Say how many lines in the listing contain the string "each", giving the number alone.

Top of Stored data

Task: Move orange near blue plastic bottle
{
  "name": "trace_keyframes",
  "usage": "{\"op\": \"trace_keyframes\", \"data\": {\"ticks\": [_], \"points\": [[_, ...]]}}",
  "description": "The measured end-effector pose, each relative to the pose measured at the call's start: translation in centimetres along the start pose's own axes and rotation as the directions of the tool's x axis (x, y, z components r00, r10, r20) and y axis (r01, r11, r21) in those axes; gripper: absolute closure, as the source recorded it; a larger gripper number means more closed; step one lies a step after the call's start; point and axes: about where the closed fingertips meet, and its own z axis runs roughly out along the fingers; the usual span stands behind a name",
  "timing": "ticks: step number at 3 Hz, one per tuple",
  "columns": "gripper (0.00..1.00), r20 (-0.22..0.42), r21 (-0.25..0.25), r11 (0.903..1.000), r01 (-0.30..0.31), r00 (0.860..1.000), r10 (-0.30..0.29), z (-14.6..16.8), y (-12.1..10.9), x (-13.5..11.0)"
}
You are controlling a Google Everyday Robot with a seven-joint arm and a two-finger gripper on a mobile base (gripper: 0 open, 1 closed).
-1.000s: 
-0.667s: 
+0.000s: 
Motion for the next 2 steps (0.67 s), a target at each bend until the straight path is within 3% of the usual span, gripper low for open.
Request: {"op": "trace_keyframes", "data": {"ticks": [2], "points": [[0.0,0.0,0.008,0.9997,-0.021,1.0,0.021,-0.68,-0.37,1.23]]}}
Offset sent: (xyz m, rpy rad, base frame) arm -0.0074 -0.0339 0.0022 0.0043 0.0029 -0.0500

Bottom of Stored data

» **Expected answer**:
2